Jodie is in Agony

Jodie is in Agony

Musician Joy Eseoghene Odiete, popularly known as Jodie, is beset by the difficulties of raising a boy-child living with cerebral palsy. Ferdinand  Ekechukwu reports

As songstress, Jodie, real name Joy Eseoghene Odiete, frantically seeks support for Nigerian parents with special needs children, notes and video clips of her on Instagram, gives her off as one who is emotionally strained, drained and depressed. Reading her posts and looking her image, one need not much to conclude that she has gone through harrowing experience in the process of  taking on her predicament.

Above all, she seeks funds and plans to, at least, put up a home for children with special needs. Nigeria is home to an estimated 32 million people with disabilities, most of whom are children, according to a February 2022 report.  Jodie, also a mother, is beset by the difficulties of raising a boy child with special needs.

Flashback to Jodie’s life to limelight after she released her hit debut single, ‘Kuchi Kuchi’ in 2010. The song went as far as becoming an anthem in many Nigerian households in Africa and beyond. Many at the time did not even remember that some three years earlier in 2007, the singer had participated in the maiden West African Idols competition and was one of the favourite finalists among the top 10 alongside Nigerian musicians Timi Dakolo and Omawunmi.

Her streak of success suffered setback soon after that feat a couple of years later. She got married to David Nnaji, a Nollywood actor and producer in October 2015. The marriage went down after the birth of their son in April 2016. The child is now 6-year-old and lives with cerebral palsy. Jodie recently bares her mind about life, plight, challenges and the realities of raising a special needs child. “Chinua has never said ‘Mummy’ in his life…” Jodie shared in a separate post.

While she has done all sorts of jobs to provide for her child, the expensive child care takes it all. In a three parts post which she labeled “An Open Letter”, Jodie wrote: “I sang a song, Kuchi Kuchi in 2010, which Kings and Queens have listened to and enjoyed”, Jodie recalled. “I am using the soft spot that song may have created to make this appeal. In the past 6 years, I have hawked beaded jewelry in offices like Total, Noah’s Ark, DDB etc. I have sold hair care products. I have begged. I have borrowed. Nigerians are kind. . .”

Continuing, she said “The truth is, I am a nobody, but I was inspired years ago to sing a song even when I didn’t know myself – a song that still resonates till date. Who knows? Maybe the essence of Kuchi Kuchi was not for my popularity, but to respond to the silent cries of mothers who gave birth to special needs children. Maybe its essence was to speak for the blood of the special needs children that has been spilled in secret by helpless mothers who did not know what else to do.”

Revealing that many have advised her to kill or abandon her son, Chinua, “because such children are sent to swallow up finances.  

Judie adds: “My finances have been swallowed. My friends have abandoned me, because I am a beggar. My debts are new every morning.
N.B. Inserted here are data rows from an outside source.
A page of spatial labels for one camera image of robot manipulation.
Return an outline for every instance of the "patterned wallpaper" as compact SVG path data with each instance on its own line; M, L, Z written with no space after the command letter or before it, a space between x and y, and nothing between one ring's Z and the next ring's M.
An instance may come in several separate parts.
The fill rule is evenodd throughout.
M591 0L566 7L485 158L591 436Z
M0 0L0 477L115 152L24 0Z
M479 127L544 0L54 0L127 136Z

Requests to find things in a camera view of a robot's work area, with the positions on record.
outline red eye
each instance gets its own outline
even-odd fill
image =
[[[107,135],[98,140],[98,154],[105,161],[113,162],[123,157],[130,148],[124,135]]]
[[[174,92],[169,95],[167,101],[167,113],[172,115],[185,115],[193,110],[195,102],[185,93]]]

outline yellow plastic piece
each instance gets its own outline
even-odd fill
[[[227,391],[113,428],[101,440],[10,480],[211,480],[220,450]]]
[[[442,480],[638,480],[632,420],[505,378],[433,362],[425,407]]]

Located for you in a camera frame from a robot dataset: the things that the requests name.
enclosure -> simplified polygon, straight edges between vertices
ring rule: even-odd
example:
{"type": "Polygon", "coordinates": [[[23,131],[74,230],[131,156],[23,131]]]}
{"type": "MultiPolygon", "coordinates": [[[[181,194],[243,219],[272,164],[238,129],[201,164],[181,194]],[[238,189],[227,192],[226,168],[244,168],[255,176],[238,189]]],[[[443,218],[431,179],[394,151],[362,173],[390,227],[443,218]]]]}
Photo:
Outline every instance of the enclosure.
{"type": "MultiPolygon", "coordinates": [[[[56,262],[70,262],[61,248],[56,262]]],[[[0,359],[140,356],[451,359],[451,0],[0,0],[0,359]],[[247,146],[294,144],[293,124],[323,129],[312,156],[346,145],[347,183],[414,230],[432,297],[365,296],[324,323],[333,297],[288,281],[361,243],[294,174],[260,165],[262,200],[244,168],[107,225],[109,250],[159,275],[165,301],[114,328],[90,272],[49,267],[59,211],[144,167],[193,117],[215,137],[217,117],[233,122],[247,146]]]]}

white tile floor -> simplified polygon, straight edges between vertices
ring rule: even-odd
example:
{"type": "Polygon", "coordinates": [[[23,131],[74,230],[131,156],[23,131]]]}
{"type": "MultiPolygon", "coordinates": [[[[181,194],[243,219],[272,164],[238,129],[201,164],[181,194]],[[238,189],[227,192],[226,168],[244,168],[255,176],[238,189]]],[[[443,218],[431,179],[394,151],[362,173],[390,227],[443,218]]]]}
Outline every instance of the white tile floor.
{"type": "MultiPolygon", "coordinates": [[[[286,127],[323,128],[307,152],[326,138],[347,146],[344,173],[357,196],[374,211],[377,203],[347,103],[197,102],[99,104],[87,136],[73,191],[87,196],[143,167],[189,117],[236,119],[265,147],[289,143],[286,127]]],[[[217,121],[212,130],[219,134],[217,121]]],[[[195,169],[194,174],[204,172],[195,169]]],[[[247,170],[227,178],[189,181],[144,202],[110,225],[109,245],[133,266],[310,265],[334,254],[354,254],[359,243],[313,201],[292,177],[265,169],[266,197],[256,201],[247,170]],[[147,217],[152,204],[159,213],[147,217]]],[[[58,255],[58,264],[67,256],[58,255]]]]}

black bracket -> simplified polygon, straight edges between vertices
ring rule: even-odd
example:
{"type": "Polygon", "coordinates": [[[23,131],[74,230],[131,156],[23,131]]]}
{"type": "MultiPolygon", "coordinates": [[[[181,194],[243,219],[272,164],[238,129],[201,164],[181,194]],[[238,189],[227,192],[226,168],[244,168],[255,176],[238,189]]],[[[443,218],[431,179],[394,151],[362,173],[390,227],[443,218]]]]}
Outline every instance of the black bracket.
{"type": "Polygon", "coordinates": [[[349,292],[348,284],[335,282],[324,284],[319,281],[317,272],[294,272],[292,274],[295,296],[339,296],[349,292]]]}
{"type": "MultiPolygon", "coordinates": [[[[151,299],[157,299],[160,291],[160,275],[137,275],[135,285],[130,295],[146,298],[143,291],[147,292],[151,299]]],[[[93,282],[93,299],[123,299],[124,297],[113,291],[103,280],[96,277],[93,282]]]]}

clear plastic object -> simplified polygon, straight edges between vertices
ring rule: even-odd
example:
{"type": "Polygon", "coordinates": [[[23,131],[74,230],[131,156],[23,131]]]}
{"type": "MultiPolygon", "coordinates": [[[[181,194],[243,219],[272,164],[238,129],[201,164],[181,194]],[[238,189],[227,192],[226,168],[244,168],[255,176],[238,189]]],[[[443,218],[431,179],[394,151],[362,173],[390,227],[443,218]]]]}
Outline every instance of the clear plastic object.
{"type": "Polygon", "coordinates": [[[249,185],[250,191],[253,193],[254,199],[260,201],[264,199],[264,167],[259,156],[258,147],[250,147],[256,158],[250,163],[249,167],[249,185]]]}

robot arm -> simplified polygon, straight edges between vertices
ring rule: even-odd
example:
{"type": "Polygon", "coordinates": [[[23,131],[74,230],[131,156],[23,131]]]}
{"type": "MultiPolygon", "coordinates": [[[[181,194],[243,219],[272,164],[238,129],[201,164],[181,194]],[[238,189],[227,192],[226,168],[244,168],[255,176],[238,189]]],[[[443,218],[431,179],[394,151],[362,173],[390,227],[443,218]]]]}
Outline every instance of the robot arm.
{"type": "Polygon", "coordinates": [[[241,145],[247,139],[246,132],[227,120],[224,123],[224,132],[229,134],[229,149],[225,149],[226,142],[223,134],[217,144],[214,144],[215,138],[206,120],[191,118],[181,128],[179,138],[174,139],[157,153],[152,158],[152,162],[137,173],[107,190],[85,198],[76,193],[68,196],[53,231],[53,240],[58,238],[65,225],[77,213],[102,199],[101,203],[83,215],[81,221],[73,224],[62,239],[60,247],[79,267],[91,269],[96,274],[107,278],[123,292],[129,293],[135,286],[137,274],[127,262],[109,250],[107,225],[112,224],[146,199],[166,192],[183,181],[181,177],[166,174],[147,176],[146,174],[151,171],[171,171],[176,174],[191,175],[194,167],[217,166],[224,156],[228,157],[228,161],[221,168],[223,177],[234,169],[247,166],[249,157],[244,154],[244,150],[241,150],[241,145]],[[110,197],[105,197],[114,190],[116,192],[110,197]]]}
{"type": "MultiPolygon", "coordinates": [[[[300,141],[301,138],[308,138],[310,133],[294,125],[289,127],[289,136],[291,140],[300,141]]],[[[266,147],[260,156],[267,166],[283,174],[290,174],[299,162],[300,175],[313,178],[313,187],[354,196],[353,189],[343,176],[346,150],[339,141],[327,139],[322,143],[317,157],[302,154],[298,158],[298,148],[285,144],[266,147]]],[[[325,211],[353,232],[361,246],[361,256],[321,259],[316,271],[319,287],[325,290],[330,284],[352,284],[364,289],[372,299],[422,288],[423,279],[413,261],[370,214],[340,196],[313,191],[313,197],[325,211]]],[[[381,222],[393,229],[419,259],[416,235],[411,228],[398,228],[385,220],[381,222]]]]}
But I am a mother who would rather die first before her son does not eat. Maybe helping some Special Needs Children in Nigeria and seeing some mums having a fighting chance at life will help fill some void. I don’t know, but this is my reality”

To some extent she chides the hospital where she had her son for his condition. And would have preferred a General Hospital if she knew how things would turn out. The singer said because of her son’s disability, she “cannot keep a relationship” as her soul is “shattered”. She disclosed that special needs children don’t eat regular food and need special care and this drains finances of parents.

She added that her son’s situation makes her fall ill “almost every 3 weeks due to stress”. The singer then said that her and other special needs parents have suffered alone for too long because they have been ashamed of the stigmatisation. But she said this shame “has to end” so they can get help for their children. “We are now shameless. We are now helpless. We have gone mad… We need a permanent solution,” she wrote. Jodie is not alone.

She then called on the government, non-governmental organisations and other authorities to provide a “permanent solution” for the care of special needs children so that parents will not have to go broke to care for their special needs kids.

She concluded: “My head is heavy. My eyes hurt, because I cry every night. Don’t wait for singer of Kuchi Kuchi to die first before you do a memorial service while her child is left to suffer. Do not spend a dime when I’m dead. Do all you can about it now while I’m alive. I beg you Nigerians.”